WORK INSTRUCTIONS ▸
Reproduce the line that holds "Outline the right white robot arm as" together with all the lines after it up to the end of the entries.

RECORDS FOR THIS EXERCISE ▸
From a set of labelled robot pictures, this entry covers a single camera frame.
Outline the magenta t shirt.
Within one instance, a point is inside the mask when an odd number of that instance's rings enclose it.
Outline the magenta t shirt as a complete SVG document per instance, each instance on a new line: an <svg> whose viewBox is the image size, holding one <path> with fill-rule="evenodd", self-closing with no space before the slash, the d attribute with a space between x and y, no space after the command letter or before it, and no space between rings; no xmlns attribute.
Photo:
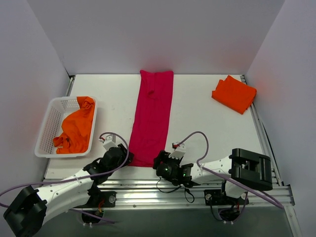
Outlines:
<svg viewBox="0 0 316 237"><path fill-rule="evenodd" d="M141 83L129 151L130 166L152 167L154 158L165 149L173 96L174 73L140 71Z"/></svg>

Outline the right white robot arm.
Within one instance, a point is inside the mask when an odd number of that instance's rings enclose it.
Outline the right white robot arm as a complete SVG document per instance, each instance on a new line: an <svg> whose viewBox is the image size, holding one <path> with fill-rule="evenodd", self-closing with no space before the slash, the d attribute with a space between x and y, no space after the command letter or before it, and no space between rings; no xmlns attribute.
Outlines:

ANSWER SECTION ▸
Outline the right white robot arm as a complete SVG document per instance, each instance on a new line: an <svg> whose viewBox is the image size, holding one <path> with fill-rule="evenodd", self-closing with no space before the slash, the d attribute with a space between x and y, no space after the command letter or before it, and no space between rings; no xmlns attribute.
Outlines:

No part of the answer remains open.